• **Your goal**
Sift the listing for lines that hold the string "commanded" and pull them out.

• **Stored data**
* * * * * * *

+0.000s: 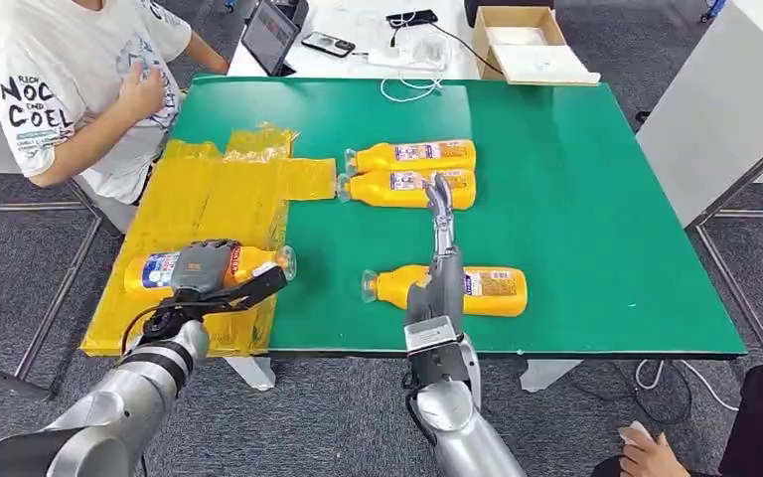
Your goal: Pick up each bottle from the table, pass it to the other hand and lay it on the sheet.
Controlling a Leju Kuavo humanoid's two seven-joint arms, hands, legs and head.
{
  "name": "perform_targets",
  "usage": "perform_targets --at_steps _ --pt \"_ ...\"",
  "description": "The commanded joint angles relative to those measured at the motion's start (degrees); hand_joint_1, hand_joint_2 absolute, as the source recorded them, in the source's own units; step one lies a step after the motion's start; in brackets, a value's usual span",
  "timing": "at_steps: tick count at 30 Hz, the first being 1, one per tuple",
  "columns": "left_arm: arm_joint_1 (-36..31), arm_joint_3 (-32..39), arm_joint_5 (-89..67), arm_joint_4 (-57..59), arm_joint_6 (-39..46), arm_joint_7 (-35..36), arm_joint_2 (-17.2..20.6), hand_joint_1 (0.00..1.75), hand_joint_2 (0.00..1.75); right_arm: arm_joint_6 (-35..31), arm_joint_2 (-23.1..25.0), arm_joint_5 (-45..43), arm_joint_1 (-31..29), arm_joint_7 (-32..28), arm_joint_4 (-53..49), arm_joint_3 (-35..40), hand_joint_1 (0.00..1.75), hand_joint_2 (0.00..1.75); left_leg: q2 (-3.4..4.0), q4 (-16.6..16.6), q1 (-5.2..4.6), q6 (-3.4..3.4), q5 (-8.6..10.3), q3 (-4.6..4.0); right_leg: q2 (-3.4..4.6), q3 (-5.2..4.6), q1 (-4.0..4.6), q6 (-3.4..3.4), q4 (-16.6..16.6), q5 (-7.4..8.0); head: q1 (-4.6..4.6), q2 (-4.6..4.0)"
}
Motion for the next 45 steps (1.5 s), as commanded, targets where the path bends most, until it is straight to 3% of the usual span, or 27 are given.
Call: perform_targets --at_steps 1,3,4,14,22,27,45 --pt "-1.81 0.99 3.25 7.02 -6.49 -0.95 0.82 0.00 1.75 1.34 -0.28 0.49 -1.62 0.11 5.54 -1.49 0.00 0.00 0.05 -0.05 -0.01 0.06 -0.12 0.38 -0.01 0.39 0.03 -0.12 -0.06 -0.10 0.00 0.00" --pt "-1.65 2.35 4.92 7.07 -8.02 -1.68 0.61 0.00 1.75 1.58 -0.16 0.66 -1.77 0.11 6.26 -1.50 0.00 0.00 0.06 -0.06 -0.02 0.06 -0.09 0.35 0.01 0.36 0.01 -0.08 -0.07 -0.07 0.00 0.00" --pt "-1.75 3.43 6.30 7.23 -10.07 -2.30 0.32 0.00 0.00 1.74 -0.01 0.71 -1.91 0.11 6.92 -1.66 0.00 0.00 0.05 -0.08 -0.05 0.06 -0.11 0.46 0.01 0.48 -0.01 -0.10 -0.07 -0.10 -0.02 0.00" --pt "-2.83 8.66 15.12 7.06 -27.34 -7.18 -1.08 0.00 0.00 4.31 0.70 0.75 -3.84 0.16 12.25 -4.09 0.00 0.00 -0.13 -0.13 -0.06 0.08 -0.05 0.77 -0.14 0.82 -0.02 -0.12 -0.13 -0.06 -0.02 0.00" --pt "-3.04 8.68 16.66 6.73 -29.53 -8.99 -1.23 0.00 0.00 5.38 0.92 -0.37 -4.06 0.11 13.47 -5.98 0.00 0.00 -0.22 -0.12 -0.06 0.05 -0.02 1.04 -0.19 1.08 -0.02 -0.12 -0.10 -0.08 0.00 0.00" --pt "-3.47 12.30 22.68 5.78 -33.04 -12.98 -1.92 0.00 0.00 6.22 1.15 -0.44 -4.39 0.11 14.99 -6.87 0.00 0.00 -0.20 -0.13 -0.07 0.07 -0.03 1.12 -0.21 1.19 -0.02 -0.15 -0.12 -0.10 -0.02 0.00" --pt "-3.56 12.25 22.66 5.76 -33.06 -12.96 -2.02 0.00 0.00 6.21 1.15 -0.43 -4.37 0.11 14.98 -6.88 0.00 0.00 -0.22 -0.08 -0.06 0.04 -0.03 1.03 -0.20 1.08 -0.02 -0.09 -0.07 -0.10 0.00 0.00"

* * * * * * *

• **Exercise answer**
  "description": "The commanded joint angles relative to those measured at the motion's start (degrees); hand_joint_1, hand_joint_2 absolute, as the source recorded them, in the source's own units; step one lies a step after the motion's start; in brackets, a value's usual span",
Motion for the next 45 steps (1.5 s), as commanded, targets where the path bends most, until it is straight to 3% of the usual span, or 27 are given.

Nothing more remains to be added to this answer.